DATA EXCERPTS –
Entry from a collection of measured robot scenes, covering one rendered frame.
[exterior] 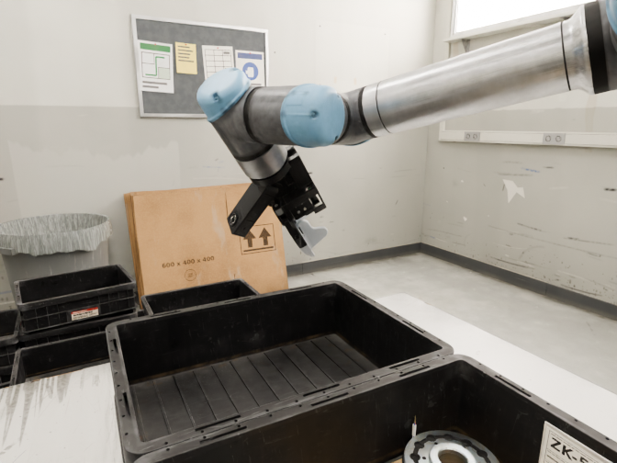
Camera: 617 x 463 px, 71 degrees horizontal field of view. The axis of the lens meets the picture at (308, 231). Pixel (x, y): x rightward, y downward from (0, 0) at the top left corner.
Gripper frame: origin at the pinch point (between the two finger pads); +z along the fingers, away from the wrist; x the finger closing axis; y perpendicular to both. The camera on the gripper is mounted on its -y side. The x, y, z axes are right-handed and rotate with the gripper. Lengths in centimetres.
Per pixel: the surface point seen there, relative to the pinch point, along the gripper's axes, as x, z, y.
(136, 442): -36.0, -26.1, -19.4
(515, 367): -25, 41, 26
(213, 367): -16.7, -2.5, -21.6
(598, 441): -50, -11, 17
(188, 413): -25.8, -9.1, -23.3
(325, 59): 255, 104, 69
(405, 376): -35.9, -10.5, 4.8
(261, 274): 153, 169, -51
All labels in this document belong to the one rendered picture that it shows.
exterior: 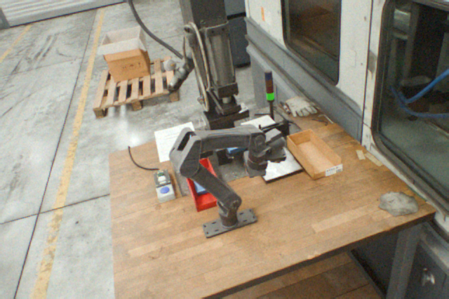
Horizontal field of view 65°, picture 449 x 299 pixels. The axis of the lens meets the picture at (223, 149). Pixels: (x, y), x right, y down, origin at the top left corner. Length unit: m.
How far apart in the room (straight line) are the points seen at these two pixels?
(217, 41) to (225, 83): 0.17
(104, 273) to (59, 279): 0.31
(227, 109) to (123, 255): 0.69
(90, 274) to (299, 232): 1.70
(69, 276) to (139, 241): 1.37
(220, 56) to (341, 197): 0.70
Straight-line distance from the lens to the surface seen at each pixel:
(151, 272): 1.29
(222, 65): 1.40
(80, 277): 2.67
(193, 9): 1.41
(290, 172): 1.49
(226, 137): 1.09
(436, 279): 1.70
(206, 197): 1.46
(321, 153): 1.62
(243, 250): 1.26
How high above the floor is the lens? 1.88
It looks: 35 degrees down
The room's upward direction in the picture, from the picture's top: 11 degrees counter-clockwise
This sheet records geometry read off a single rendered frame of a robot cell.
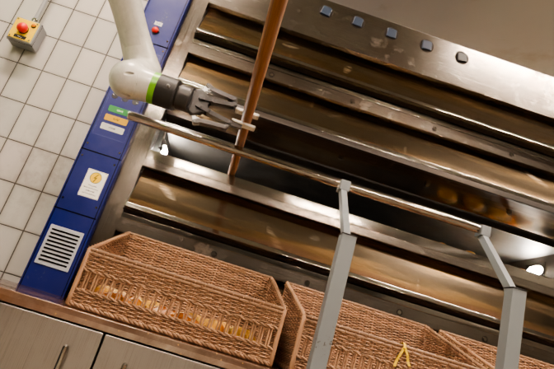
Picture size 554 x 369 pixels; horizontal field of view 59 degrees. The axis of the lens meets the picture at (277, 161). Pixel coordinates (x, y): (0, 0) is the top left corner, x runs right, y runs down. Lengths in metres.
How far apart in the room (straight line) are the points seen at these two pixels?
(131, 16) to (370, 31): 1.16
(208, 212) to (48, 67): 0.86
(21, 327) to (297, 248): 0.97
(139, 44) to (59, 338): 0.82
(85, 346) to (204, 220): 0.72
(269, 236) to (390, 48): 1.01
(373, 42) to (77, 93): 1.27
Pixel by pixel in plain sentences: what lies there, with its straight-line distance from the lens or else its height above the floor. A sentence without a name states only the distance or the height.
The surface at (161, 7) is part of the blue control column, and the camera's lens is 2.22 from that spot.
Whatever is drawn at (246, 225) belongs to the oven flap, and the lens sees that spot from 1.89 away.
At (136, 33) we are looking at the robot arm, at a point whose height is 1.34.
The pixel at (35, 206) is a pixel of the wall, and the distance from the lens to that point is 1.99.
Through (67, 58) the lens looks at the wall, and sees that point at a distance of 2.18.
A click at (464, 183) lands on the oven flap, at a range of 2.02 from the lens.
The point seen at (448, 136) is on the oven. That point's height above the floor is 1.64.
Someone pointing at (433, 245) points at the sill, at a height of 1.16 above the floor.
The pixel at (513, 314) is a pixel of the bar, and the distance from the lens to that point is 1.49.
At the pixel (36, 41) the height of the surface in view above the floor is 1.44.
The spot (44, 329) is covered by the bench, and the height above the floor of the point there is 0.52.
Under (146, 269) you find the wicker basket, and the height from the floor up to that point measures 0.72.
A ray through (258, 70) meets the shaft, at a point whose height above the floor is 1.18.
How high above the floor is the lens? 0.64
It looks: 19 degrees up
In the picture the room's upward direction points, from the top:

WORK INSTRUCTION – Write the material out again exactly as it appears, dropping the pictures.

SOLUTION FOR THIS EXERCISE –
Entry from a collection of measured robot scenes, covering one rendered frame.
[exterior] 
Camera: 617 x 463 px, 71 degrees horizontal field of view. The axis of the lens meets the picture at (308, 231). Pixel (x, y): x rightward, y downward from (0, 0) at the top left corner.
Gripper frame: origin at the pinch point (between the two finger pads); +z along the fingers, away from the wrist; x the finger closing axis; y perpendicular to both. The camera on the gripper is mounted on its -y side. The x, y, z axes are right-handed and rotate with the gripper. Lengths in centimetres.
Per pixel: the surface point seen there, relative to the pinch point, along the gripper's axes, as x, z, y.
(136, 442): -36.0, -26.1, -19.4
(515, 367): -25, 41, 26
(213, 367): -16.7, -2.5, -21.6
(598, 441): -50, -11, 17
(188, 413): -25.8, -9.1, -23.3
(325, 59): 255, 104, 69
(405, 376): -35.9, -10.5, 4.8
(261, 274): 153, 169, -51
All labels in this document belong to the one rendered picture that it shows.
exterior: 
Horizontal field of view 65°, picture 449 x 299 pixels. The axis of the lens meets the picture at (223, 149). Pixels: (x, y), x right, y down, origin at the top left corner. Length unit: m.
How far apart in the room (straight line) are the points seen at these two pixels?
(217, 41) to (225, 83): 0.17
(104, 273) to (59, 279): 0.31
(227, 109) to (123, 255): 0.69
(90, 274) to (299, 232): 1.70
(69, 276) to (139, 241): 1.37
(220, 56) to (341, 197): 0.70
Straight-line distance from the lens to the surface seen at each pixel:
(151, 272): 1.29
(222, 65): 1.40
(80, 277): 2.67
(193, 9): 1.41
(290, 172): 1.49
(226, 137): 1.09
(436, 279): 1.70
(206, 197): 1.46
(321, 153): 1.62
(243, 250): 1.26
How high above the floor is the lens? 1.88
It looks: 35 degrees down
The room's upward direction in the picture, from the picture's top: 11 degrees counter-clockwise
This sheet records geometry read off a single rendered frame of a robot cell.
Picture size 554 x 369 pixels; horizontal field of view 59 degrees. The axis of the lens meets the picture at (277, 161). Pixel coordinates (x, y): (0, 0) is the top left corner, x runs right, y runs down. Lengths in metres.
How far apart in the room (straight line) are the points seen at these two pixels?
(131, 16) to (370, 31): 1.16
(208, 212) to (48, 67): 0.86
(21, 327) to (297, 248): 0.97
(139, 44) to (59, 338): 0.82
(85, 346) to (204, 220): 0.72
(269, 236) to (390, 48): 1.01
(373, 42) to (77, 93): 1.27
Pixel by pixel in plain sentences: what lies there, with its straight-line distance from the lens or else its height above the floor. A sentence without a name states only the distance or the height.
The surface at (161, 7) is part of the blue control column, and the camera's lens is 2.22 from that spot.
Whatever is drawn at (246, 225) belongs to the oven flap, and the lens sees that spot from 1.89 away.
At (136, 33) we are looking at the robot arm, at a point whose height is 1.34.
The pixel at (35, 206) is a pixel of the wall, and the distance from the lens to that point is 1.99.
Through (67, 58) the lens looks at the wall, and sees that point at a distance of 2.18.
A click at (464, 183) lands on the oven flap, at a range of 2.02 from the lens.
The point seen at (448, 136) is on the oven. That point's height above the floor is 1.64.
Someone pointing at (433, 245) points at the sill, at a height of 1.16 above the floor.
The pixel at (513, 314) is a pixel of the bar, and the distance from the lens to that point is 1.49.
At the pixel (36, 41) the height of the surface in view above the floor is 1.44.
The spot (44, 329) is covered by the bench, and the height above the floor of the point there is 0.52.
Under (146, 269) you find the wicker basket, and the height from the floor up to that point measures 0.72.
A ray through (258, 70) meets the shaft, at a point whose height above the floor is 1.18.
How high above the floor is the lens? 0.64
It looks: 19 degrees up
In the picture the room's upward direction points, from the top:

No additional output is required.